Ford: Starthilfe von Rennfahrer


Schlau werden mit Carsablanca

Die Ford Motor Corporation verdankt ihre Existenz einem knorrigen Rennfahrer. Barney Oldfield hatte wenig Autoerfahrung aber sehr starke Nerven, als Henry Ford ihn für eine spektakuläre Demonstration anheuerte.

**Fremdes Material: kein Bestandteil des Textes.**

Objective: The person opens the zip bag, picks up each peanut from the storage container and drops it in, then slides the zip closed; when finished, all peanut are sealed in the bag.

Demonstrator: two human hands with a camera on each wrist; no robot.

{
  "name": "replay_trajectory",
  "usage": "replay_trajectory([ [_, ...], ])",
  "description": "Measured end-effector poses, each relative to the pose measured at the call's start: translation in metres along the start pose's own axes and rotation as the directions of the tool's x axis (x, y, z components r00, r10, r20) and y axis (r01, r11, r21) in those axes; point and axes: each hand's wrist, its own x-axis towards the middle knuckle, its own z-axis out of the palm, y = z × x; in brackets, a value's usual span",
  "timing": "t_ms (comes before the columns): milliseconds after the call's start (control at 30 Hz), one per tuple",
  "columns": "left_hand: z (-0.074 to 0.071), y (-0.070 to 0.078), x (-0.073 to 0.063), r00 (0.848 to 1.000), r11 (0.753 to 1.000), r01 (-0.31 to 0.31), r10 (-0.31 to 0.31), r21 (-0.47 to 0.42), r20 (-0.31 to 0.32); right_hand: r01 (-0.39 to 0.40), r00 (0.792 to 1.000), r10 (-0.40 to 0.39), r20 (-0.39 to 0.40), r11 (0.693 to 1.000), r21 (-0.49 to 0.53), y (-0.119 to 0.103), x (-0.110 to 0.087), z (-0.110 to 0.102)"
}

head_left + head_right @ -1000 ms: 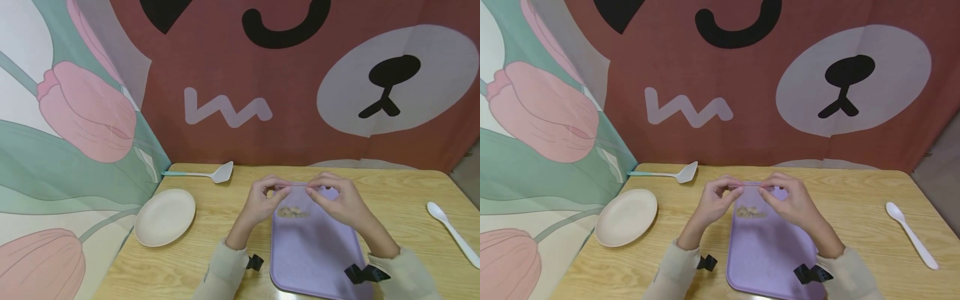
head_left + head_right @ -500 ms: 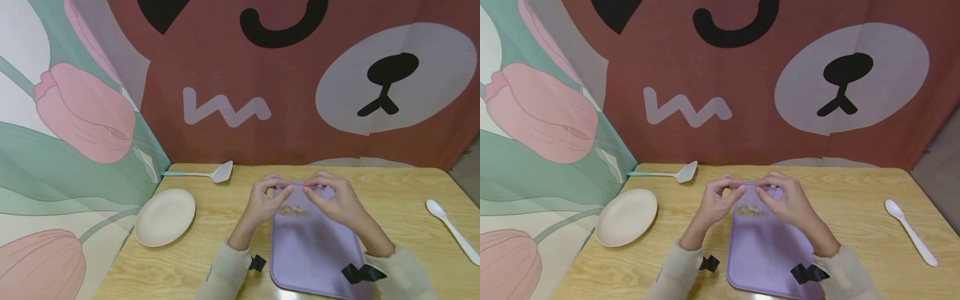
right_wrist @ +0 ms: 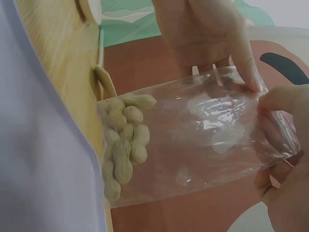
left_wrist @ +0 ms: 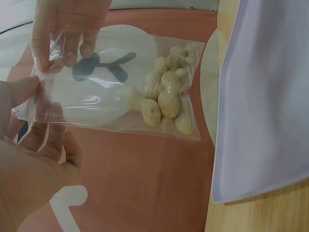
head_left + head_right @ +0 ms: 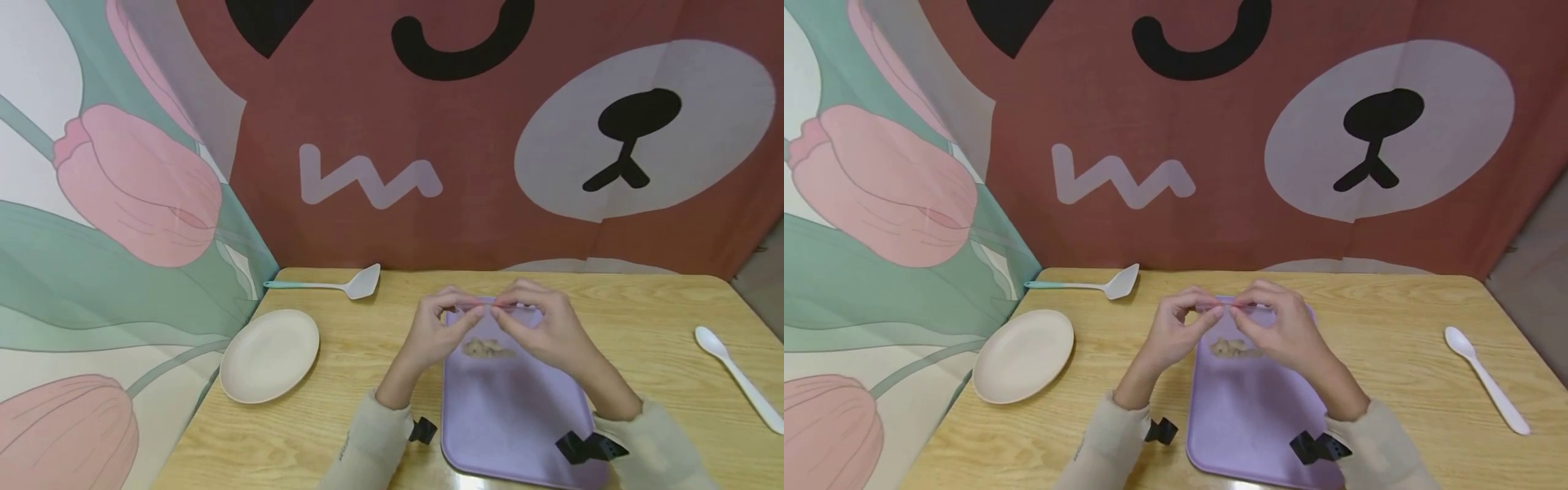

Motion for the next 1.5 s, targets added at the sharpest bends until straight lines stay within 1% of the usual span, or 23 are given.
replay_trajectory([
  [200,0.002,-0.002,-0.002,0.999,0.999,-0.047,0.047,0.023,-0.005,-0.009,1.000,0.009,0.028,1.000,-0.009,0.000,0.000,0.004],
  [367,0.002,-0.001,-0.004,0.999,0.998,-0.047,0.047,0.042,-0.010,-0.015,0.999,0.015,0.037,1.000,-0.011,-0.001,0.000,0.006],
  [433,0.001,0.000,-0.004,0.998,0.997,-0.048,0.049,0.063,-0.025,-0.010,1.000,0.010,0.023,1.000,-0.019,-0.001,0.000,0.007],
  [600,-0.002,0.003,-0.004,0.998,0.993,-0.018,0.025,0.117,-0.064,0.010,1.000,-0.011,-0.024,0.999,-0.045,-0.001,0.000,0.006],
  [667,-0.003,0.004,-0.004,0.998,0.993,-0.006,0.014,0.121,-0.065,0.008,1.000,-0.009,-0.026,0.998,-0.055,-0.001,0.000,0.005],
  [833,-0.008,0.004,-0.006,0.998,0.991,-0.009,0.017,0.133,-0.061,0.008,1.000,-0.009,-0.014,0.997,-0.082,0.002,-0.002,0.001],
  [1000,-0.012,0.003,-0.008,0.998,0.988,-0.011,0.021,0.151,-0.065,0.039,0.999,-0.040,-0.008,0.996,-0.080,0.004,-0.004,-0.001],
  [1100,-0.015,0.003,-0.008,0.998,0.989,-0.008,0.017,0.147,-0.060,0.051,0.999,-0.052,-0.011,0.995,-0.087,0.005,-0.004,-0.002],
  [1200,-0.019,0.005,-0.007,0.998,0.990,0.019,-0.011,0.143,-0.058,0.039,0.999,-0.041,-0.015,0.993,-0.110,0.006,-0.004,-0.003],
  [1300,-0.024,0.007,-0.007,0.996,0.989,0.059,-0.049,0.132,-0.079,0.025,1.000,-0.027,-0.011,0.991,-0.132,0.006,-0.003,-0.005],
  [1400,-0.030,-0.004,-0.007,0.993,0.988,0.082,-0.070,0.130,-0.096,0.032,0.999,-0.033,-0.006,0.989,-0.144,0.006,-0.003,-0.008],
  [1500,-0.038,-0.017,-0.007,0.994,0.987,0.087,-0.077,0.136,-0.076,0.043,0.999,-0.043,0.007,0.990,-0.132,0.005,-0.001,-0.008],
])
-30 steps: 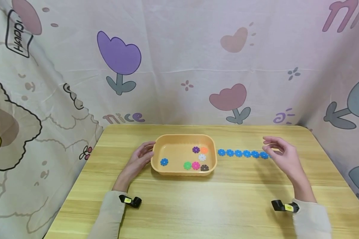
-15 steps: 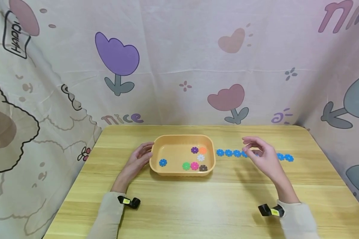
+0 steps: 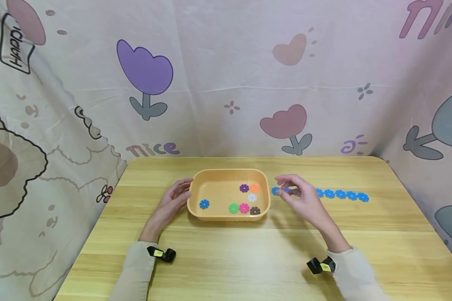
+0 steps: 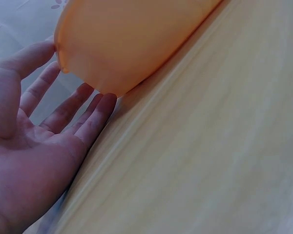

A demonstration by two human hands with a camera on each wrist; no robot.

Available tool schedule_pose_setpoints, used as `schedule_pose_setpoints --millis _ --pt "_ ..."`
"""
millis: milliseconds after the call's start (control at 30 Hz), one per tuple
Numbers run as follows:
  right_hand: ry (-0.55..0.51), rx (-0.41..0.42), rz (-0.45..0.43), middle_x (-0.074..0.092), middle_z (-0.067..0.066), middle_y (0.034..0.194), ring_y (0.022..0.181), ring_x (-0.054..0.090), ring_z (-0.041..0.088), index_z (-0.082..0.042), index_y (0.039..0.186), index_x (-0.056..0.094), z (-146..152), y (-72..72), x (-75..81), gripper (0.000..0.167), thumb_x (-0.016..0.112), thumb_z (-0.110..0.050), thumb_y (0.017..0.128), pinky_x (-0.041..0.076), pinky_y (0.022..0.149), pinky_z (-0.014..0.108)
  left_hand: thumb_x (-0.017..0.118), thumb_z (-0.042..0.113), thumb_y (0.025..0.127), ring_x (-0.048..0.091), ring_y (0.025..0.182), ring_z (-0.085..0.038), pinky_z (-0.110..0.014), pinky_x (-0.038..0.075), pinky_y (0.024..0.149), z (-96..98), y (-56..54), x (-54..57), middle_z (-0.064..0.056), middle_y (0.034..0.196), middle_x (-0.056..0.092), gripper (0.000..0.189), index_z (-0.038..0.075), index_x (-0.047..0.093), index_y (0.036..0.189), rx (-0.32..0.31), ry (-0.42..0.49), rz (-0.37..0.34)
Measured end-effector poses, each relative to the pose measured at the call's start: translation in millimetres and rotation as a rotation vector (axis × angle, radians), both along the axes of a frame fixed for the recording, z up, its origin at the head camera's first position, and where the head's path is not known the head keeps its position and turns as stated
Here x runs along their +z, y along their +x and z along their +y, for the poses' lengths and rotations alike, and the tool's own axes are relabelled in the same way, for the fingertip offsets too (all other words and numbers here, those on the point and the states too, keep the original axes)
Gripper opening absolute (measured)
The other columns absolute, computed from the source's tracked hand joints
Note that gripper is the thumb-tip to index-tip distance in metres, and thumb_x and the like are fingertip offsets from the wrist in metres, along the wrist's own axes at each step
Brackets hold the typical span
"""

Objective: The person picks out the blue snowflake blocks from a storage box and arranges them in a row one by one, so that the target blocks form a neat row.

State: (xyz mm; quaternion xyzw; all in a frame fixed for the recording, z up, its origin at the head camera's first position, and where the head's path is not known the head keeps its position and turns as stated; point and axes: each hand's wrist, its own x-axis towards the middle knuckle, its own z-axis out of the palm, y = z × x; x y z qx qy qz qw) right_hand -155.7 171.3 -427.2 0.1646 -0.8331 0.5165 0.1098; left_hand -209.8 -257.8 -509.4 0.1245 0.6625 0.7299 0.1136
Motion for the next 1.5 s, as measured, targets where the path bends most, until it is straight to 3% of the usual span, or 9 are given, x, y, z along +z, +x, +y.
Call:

1902 baute Henry Ford eigenhändig einen Rennwagen, der später den Namen 999 bekam. Das Auto war nicht viel mehr als ein gigantischer Vierzylinder auf einem nackten Fahrgestell. Ford ließ sich damit zum Fünfmeilenrennen von Grosse Point nominieren, einem Lauf zum Manufacturer's Challenge Cup. In diese frühen Markenmeisterschaft fuhren viele Firmengründer ihre Autos selbst.

Nicht so Henry Ford – der heuerte einen bisher unbekannten Radrennfahrer namens Barney Oldfield an. Eine sehr gute Wahl: Oldfield packte am 25.10.1902 den Steuerhebel, biss auf seine Zigarre und gab Gas. Die Konkurrenz ließ er dermaßen weit hinter sich, dass er bald zum ersten Autorennfahrer-Star der USA wurde – und Henry Ford mit dem Preisgeld die Ford Motor Corporation gründen konnte.